Dataset excerpts
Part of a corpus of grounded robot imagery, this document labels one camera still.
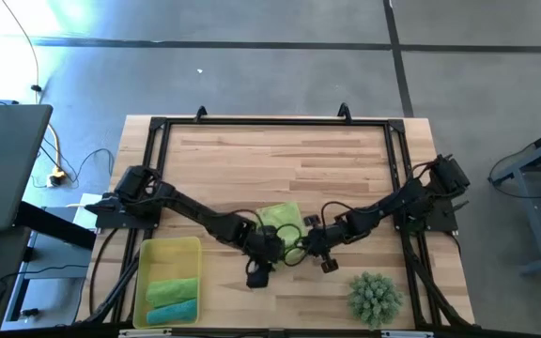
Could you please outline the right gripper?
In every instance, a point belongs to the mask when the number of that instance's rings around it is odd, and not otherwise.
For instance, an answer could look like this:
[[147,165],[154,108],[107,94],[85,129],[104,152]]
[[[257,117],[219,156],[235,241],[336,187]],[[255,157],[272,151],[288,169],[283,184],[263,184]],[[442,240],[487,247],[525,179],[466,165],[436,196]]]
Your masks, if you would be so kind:
[[[309,215],[302,219],[305,226],[319,226],[321,220],[318,215]],[[312,256],[322,257],[321,268],[324,273],[330,273],[339,269],[334,258],[329,256],[331,248],[347,242],[344,228],[340,225],[331,225],[325,228],[312,228],[305,236],[305,251]]]

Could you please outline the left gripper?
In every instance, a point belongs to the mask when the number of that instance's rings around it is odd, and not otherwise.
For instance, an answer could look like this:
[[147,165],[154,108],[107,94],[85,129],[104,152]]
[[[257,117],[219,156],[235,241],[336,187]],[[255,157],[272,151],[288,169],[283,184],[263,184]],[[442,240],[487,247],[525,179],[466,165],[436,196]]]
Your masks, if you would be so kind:
[[[246,239],[243,252],[254,260],[277,263],[284,256],[284,240],[275,226],[265,225],[264,233],[252,232]],[[246,285],[251,288],[265,288],[268,286],[271,273],[271,264],[249,262],[246,266]]]

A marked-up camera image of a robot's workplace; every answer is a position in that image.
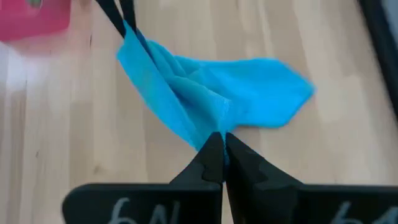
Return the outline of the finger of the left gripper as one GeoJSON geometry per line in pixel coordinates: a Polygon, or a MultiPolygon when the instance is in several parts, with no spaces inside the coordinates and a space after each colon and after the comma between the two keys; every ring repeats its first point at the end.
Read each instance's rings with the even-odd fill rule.
{"type": "Polygon", "coordinates": [[[129,24],[133,31],[136,31],[136,15],[134,10],[134,0],[119,0],[123,12],[124,20],[129,24]]]}
{"type": "Polygon", "coordinates": [[[117,29],[122,37],[126,35],[126,29],[124,27],[123,18],[120,14],[118,7],[114,0],[96,0],[100,8],[107,15],[113,26],[117,29]]]}

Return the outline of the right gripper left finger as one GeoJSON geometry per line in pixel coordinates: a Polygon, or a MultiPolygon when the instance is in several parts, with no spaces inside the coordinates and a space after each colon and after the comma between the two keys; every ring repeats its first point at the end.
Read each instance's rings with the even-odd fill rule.
{"type": "Polygon", "coordinates": [[[223,138],[213,133],[186,168],[168,184],[85,184],[62,202],[72,223],[220,223],[223,138]]]}

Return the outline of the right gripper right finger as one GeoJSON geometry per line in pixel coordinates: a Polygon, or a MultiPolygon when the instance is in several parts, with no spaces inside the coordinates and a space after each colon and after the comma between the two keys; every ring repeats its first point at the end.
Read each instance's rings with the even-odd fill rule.
{"type": "Polygon", "coordinates": [[[304,184],[226,135],[237,223],[397,223],[397,187],[304,184]]]}

*WHAT IS BEING ASKED*. Which of the lines above mention the word "left"? Pull those lines out.

*TASK OUTPUT*.
Could you please outline the left gripper?
Return the outline of the finger of the left gripper as one GeoJSON geometry per line in pixel coordinates: a Polygon, or a MultiPolygon when the instance is in several parts, with no spaces inside the coordinates and a space after each colon and after the comma between the two keys; every ring repeats its first point at the end.
Return the outline of the right gripper left finger as one GeoJSON geometry per line in pixel coordinates: a Polygon, or a MultiPolygon when the instance is in several parts, with no spaces inside the coordinates and a space after each colon and after the comma between the two keys; every ring repeats its first point at the end.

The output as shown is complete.